A) I am practically hysterical on the topic of being in the hospital. As in like PTSD hysterical. Almost dying was nothing. Having to endure another cure would be murder. (Don't you love words?) I never want to go back. Ever. E-V-E-R. That's one reason. Here's the other reason:
B) Remember when I wrote about Hal and his hemochromatosis? His ferritin count was 3,000 ng (nanograms per millileter). Normal is 30-400 ng/mL. The only way to reduce this number is bloodletting. He's given blood every week for the last six months. His ferritin is now @ 500 ng, still high but not overly. He's slowed down on the bloodletting, but he'll do it probably once a month or every couple of months for the rest of his life.
Here's what worried me. (Ok, everything worries me but I'm working on that, too.) Over the six months, he's lost 25 pounds. That's a lot. The man is a shadow of his former self, a bag 'o bones and a hank of hair, skeletal. My husband has always had Thighs. No more. He went from robust guy to skinny guy and it seemed like overnight.

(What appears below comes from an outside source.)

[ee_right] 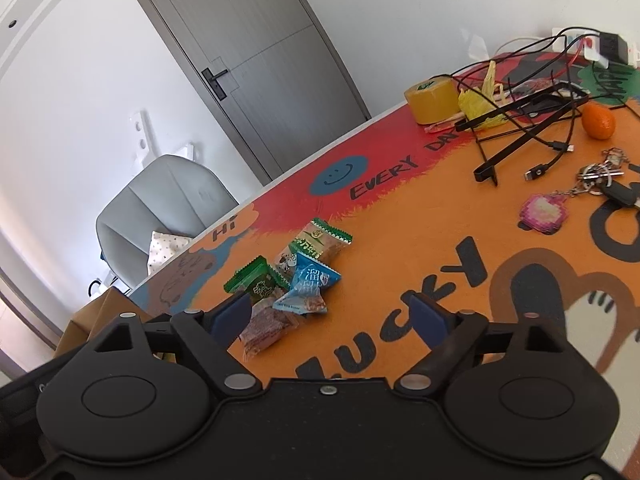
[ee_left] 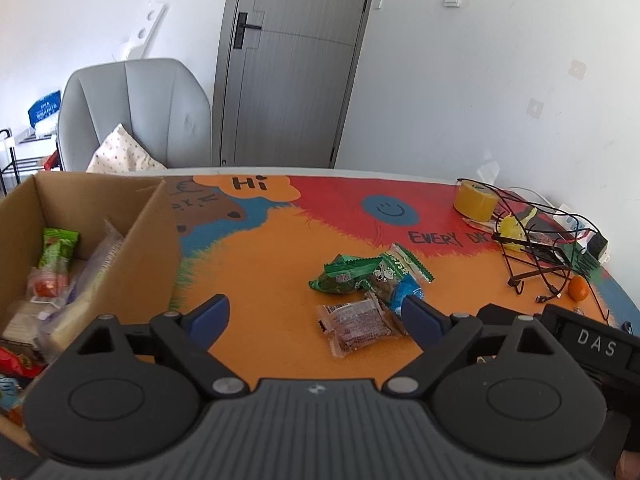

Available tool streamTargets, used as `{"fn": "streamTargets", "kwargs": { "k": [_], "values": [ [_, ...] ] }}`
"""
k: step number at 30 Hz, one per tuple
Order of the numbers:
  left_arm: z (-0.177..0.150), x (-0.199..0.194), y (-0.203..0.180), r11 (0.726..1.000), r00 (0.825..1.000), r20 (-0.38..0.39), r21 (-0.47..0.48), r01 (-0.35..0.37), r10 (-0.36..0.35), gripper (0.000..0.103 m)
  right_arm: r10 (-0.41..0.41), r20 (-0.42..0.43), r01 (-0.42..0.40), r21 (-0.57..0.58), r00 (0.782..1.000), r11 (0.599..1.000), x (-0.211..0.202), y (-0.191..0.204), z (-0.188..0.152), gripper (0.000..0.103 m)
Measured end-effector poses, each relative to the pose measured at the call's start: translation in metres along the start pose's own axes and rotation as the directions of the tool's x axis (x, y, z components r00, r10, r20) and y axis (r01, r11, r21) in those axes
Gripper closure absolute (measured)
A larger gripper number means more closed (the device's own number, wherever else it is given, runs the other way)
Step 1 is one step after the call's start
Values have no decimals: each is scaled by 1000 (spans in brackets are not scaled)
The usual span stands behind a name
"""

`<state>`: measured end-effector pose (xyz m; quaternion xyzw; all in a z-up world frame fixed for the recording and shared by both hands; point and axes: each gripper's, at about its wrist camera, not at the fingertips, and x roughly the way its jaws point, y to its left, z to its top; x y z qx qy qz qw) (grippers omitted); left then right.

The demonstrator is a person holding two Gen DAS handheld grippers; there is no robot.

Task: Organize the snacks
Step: 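Grasp the brown wrapped snack with left tool while right tool grasps the blue-wrapped candy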

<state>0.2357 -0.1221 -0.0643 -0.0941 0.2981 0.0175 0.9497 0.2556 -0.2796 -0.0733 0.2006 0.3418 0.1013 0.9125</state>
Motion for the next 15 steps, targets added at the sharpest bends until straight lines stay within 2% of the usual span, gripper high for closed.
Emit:
{"fn": "streamTargets", "kwargs": {
  "k": [8,15],
  "values": [
    [11,25,5,999,999,-42,-41,-13,11,18,16,-62,-15,6,998,1000,33,8,15,25],
    [14,45,10,994,996,-72,-96,-56,49,31,13,-109,-15,-13,994,1000,63,17,26,30]
  ]
}}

We were not prepared at all for the weight loss. It was a complete mystery. Deductive reasoning said it had to be connected to the bloodletting because that was the only thing that changed for him physically. But NOWHERE online could I find information on what frequent blood loss will do to a body. Zero information.
What I did find is that, even if you are not in pain and don't find a lump somewhere AND you quickly lose a significant amount of weight without trying, you might have cancer or diabetes. Regular blood tests ruled out diabetes. That left cancer. So I've gone after cancer information with a vengeance.
Then one day, while Hal was having his blood drawn, he mentioned to the nurse that he'd lost a ton of weight since doing the bloodletting. She said, "Oh, that always happens. I see it all the time. Pretty great side benefit, huh?" Leave it to a nurse to know what's going on. My immediate cancer fears are allayed, but here I sit with all these great cancer resources. Hopefully someone else can learn from them, too.
I'm not living this way just to prevent cancer. That's a side benefit. I want a healthy body so I can enjoy a good quality of life during my time on the planet. Which, in my family, could be for almost as long again as I've been on it now. Sheesh, hopefully I'll be sick of the place by then!